I am more than perplexed with the statement in the last paragraph of the article "Our study along with others shows promising results..." how does one spin non continuous use of a drug resulting in greater benefit than continuous use into a "promising result"?
Predictably, initial use of statins should be of benefit in any disease that includes an inflammatory process--as most of all the neurodegenerative diseases are theorized to include. Statins are powerful anti-inflammatory agents, and initially should decrease this aspect of any disease.
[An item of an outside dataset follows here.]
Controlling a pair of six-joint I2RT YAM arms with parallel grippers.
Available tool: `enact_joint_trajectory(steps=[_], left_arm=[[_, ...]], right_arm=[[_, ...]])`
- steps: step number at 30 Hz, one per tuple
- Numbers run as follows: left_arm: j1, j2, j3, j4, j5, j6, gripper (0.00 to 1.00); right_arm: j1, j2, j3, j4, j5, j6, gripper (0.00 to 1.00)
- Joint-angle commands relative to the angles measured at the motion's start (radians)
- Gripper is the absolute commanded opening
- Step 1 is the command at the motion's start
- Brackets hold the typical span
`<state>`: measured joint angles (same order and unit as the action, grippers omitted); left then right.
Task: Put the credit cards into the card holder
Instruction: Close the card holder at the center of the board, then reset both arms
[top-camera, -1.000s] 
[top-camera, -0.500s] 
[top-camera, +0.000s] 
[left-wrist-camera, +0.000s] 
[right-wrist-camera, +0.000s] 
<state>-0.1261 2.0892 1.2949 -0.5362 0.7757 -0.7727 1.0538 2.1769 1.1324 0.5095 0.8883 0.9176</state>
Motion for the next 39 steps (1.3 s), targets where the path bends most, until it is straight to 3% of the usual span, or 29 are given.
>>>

With continued use, the other "pleiotrophic" effects become evident: these pleiotrophic effects are mainly the result of depression in isoprenoid biosynthesis leading to impairment of the production of a variety of metabolic substrates such as dolichols, crucial for N-linked glycosylation; geranylgeranyl pyrophosphate, necessary for coenzyme Q10; farnesyl-pyrophosphate, necessary for the maturation of prelamin A and B-type lamins and G-proteins ;and isopentenylpyrophosphate, involved in direct modification of selenocysteinyl-tRNA and thus indirectly related to the synthesis of all selenoproteins (last estimated at 35). (glutathione reductase is depleted by statins--this substance is responsible for recycling glutathione in the brain)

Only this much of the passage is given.